Aim of the task: Transcribe exactly the line that contains "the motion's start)" and every line below it in the listing, through the last, and no other lines.

Data for the task:
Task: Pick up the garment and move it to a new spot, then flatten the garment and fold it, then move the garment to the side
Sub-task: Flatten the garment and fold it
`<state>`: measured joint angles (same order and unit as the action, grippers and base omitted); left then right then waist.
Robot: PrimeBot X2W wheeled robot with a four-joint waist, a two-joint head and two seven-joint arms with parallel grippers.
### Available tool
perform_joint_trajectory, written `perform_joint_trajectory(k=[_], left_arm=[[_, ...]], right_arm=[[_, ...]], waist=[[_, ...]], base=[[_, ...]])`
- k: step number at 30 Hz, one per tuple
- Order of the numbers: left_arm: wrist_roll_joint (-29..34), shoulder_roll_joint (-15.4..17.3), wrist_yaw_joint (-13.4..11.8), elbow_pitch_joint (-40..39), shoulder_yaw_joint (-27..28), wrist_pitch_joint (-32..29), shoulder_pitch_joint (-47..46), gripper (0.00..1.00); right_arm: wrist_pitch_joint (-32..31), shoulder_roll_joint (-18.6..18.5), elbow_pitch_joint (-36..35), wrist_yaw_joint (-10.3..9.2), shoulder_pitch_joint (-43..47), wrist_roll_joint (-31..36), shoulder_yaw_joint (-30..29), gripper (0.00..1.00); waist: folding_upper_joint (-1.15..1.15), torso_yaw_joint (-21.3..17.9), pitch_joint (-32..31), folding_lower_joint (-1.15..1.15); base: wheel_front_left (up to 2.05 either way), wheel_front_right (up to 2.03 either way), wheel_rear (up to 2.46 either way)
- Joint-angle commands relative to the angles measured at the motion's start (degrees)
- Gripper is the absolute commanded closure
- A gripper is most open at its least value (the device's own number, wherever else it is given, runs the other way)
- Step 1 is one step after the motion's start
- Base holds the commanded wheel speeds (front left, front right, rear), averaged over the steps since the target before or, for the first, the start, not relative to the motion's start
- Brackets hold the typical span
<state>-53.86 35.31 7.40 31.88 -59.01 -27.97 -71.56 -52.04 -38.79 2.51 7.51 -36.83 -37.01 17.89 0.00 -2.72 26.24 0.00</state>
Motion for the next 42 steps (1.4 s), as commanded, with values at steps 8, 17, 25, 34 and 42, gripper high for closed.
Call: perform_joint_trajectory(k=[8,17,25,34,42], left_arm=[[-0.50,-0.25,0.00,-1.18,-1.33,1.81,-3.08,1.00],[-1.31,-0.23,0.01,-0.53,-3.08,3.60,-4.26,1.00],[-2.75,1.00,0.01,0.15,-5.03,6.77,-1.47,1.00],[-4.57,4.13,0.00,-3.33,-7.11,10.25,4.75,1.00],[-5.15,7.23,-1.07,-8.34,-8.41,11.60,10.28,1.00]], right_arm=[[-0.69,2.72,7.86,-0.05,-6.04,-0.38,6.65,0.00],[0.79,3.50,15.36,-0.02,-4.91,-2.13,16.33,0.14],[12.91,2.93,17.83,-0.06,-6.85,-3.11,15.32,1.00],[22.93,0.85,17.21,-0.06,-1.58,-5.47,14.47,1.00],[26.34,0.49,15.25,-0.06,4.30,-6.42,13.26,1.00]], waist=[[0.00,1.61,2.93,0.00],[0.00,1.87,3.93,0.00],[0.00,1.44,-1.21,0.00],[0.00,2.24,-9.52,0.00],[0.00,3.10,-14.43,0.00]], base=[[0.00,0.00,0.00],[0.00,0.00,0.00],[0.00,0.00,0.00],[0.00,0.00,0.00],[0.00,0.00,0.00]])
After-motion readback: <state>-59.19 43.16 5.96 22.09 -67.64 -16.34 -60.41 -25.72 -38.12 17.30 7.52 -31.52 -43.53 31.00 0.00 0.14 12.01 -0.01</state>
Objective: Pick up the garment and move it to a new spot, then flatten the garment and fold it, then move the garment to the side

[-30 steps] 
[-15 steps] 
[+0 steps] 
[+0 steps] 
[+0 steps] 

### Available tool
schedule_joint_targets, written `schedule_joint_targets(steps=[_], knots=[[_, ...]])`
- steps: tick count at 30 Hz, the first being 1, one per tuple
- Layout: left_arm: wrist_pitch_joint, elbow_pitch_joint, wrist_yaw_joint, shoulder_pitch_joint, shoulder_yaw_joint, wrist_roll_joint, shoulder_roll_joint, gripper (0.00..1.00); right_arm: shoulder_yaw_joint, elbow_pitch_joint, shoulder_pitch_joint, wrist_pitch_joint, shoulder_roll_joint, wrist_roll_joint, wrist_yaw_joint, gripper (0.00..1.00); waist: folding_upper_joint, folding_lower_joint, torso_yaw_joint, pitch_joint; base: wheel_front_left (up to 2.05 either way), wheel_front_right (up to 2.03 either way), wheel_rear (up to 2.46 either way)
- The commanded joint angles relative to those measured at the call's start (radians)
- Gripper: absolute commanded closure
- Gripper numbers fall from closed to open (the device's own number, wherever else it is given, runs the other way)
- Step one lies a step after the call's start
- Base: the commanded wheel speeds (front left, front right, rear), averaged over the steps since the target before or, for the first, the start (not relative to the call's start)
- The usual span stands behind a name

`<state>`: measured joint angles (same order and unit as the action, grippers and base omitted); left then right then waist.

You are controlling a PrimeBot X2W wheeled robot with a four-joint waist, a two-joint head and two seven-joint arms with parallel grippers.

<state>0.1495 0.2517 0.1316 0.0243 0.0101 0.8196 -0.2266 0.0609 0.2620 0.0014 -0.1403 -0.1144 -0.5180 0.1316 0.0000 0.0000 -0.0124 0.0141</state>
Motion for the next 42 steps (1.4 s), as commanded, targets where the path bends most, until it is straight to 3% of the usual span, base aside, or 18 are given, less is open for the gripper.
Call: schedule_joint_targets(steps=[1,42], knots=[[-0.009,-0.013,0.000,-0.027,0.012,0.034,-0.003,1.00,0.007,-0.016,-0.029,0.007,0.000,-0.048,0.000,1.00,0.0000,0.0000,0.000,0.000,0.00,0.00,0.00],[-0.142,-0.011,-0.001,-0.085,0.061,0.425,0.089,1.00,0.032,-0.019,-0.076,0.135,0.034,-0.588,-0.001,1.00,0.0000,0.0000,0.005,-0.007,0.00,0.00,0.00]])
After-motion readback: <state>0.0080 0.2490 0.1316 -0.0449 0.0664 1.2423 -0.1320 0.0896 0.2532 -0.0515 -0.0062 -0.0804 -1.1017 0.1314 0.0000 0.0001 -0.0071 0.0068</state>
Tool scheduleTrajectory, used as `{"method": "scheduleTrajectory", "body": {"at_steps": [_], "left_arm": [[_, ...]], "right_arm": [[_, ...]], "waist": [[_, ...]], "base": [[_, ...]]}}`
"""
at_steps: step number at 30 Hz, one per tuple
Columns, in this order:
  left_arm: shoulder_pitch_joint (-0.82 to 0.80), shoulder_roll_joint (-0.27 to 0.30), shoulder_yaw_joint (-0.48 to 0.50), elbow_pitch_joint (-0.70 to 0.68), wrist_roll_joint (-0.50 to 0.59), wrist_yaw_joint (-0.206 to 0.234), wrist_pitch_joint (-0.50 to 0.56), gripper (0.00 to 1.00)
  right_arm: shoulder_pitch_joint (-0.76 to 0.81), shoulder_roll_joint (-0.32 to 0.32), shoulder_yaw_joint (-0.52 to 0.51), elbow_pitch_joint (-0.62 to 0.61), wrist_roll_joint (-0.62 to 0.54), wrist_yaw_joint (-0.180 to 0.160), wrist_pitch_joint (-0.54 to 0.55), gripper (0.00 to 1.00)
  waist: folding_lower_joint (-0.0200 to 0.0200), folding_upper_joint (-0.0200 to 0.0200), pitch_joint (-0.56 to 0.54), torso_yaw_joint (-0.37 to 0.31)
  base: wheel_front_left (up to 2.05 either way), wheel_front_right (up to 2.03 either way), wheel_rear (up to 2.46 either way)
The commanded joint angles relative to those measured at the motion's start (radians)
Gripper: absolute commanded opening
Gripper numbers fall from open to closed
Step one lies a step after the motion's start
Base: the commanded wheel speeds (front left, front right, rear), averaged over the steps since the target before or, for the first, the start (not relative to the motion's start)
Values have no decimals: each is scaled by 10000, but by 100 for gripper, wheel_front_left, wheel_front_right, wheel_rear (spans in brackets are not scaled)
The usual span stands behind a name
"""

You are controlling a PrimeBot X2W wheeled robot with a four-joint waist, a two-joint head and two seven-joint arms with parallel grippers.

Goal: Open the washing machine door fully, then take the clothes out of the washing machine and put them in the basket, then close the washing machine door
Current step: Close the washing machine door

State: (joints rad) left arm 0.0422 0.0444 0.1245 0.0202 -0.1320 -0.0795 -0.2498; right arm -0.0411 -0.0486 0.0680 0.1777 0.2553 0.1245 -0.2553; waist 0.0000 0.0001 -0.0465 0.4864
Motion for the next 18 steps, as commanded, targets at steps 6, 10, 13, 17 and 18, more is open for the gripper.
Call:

Answer box:
Base: the commanded wheel speeds (front left, front right, rear), averaged over the steps since the target before or, for the first, the start (not relative to the motion's start)
Values have no decimals: each is scaled by 10000, but by 100 for gripper, wheel_front_left, wheel_front_right, wheel_rear (spans in brackets are not scaled)
The usual span stands behind a name
"""

You are controlling a PrimeBot X2W wheeled robot with a four-joint waist, a two-joint head and two seven-joint arms with parallel grippers.

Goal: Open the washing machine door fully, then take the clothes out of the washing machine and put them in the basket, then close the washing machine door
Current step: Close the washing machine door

State: (joints rad) left arm 0.0422 0.0444 0.1245 0.0202 -0.1320 -0.0795 -0.2498; right arm -0.0411 -0.0486 0.0680 0.1777 0.2553 0.1245 -0.2553; waist 0.0000 0.0001 -0.0465 0.4864
Motion for the next 18 steps, as commanded, targets at steps 6, 10, 13, 17 and 18, more is open for the gripper.
Call:

The answer has now been finished.